Recorded information section start
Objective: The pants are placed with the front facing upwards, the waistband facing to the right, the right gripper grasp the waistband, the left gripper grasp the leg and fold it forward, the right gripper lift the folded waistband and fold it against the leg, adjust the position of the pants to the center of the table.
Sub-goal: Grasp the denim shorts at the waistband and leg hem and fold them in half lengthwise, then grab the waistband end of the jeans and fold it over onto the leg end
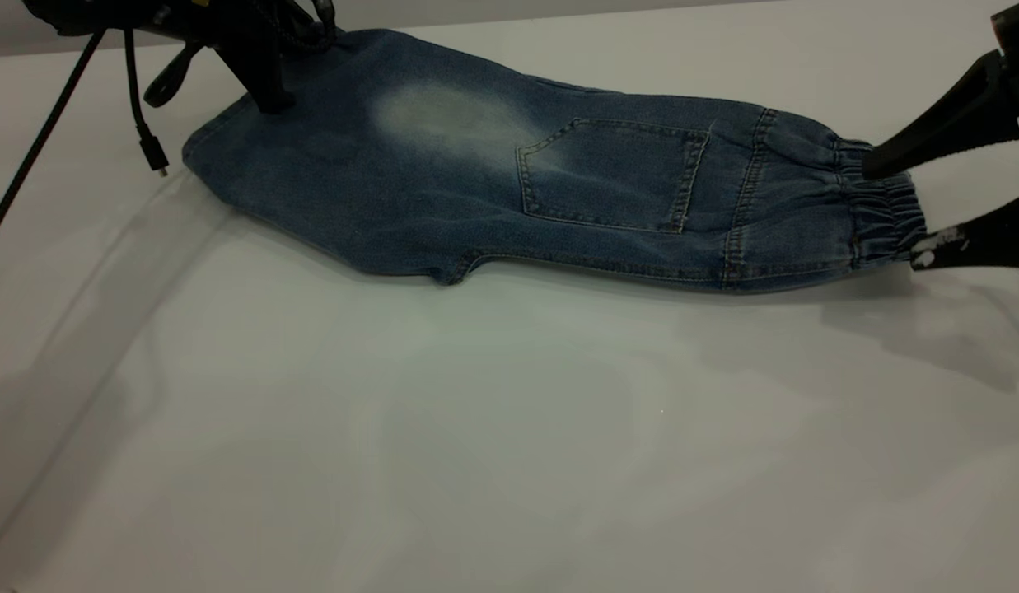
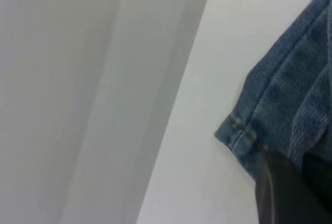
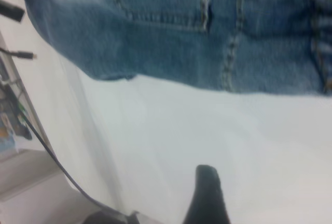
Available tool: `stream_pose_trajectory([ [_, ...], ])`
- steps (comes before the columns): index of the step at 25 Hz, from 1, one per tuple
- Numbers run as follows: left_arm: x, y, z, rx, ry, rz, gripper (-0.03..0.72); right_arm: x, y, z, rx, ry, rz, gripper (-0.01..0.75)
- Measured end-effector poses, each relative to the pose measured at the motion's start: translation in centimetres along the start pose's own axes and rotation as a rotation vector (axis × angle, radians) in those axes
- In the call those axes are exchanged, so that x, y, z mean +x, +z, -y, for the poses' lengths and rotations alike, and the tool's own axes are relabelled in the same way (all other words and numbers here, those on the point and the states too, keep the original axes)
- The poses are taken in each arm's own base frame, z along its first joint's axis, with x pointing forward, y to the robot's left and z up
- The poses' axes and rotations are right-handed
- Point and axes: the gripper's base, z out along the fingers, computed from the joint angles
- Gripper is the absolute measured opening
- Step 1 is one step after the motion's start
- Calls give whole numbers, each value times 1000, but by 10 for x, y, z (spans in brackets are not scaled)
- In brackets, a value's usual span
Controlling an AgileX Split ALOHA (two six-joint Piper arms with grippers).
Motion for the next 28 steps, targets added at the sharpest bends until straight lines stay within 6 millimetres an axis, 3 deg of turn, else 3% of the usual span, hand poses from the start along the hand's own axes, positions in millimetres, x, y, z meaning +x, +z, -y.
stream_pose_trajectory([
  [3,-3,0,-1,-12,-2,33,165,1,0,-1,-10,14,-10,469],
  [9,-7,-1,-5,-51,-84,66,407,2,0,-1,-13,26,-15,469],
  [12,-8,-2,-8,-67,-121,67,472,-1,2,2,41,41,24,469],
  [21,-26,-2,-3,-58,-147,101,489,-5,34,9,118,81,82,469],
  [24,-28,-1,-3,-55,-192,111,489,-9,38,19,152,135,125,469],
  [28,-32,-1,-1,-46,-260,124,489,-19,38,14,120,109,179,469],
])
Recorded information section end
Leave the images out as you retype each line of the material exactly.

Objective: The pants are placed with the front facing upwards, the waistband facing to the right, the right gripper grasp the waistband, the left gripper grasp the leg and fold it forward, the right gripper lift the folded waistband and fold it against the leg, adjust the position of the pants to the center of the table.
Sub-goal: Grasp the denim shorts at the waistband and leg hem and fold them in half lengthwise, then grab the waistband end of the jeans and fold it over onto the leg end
Available tool: `stream_pose_trajectory([ [_, ...], ])`
- steps (comes before the columns): index of the step at 25 Hz, from 1, one per tuple
- Numbers run as follows: left_arm: x, y, z, rx, ry, rz, gripper (-0.03..0.72); right_arm: x, y, z, rx, ry, rz, gripper (-0.01..0.75)
- Measured end-effector poses, each relative to the pose measured at the motion's start: translation in centimetres along the start pose's own axes and rotation as a rotation vector (axis × angle, radians) in those axes
- In the call those axes are exchanged, so that x, y, z mean +x, +z, -y, for the poses' lengths and rotations alike, and the tool's own axes are relabelled in the same way (all other words and numbers here, those on the point and the states too, keep the original axes)
- The poses are taken in each arm's own base frame, z along its first joint's axis, with x pointing forward, y to the robot's left and z up
- The poses' axes and rotations are right-handed
- Point and axes: the gripper's base, z out along the fingers, computed from the joint angles
- Gripper is the absolute measured opening
- Step 1 is one step after the motion's start
- Calls give whole numbers, each value times 1000, but by 10 for x, y, z (spans in brackets are not scaled)
- In brackets, a value's usual span
Controlling an AgileX Split ALOHA (two six-joint Piper arms with grippers).
Motion for the next 28 steps, targets added at the sharpest bends until straight lines stay within 6 millimetres an axis, 3 deg of turn, else 3% of the usual span, hand poses from the start along the hand's own axes, positions in millimetres, x, y, z meaning +x, +z, -y.
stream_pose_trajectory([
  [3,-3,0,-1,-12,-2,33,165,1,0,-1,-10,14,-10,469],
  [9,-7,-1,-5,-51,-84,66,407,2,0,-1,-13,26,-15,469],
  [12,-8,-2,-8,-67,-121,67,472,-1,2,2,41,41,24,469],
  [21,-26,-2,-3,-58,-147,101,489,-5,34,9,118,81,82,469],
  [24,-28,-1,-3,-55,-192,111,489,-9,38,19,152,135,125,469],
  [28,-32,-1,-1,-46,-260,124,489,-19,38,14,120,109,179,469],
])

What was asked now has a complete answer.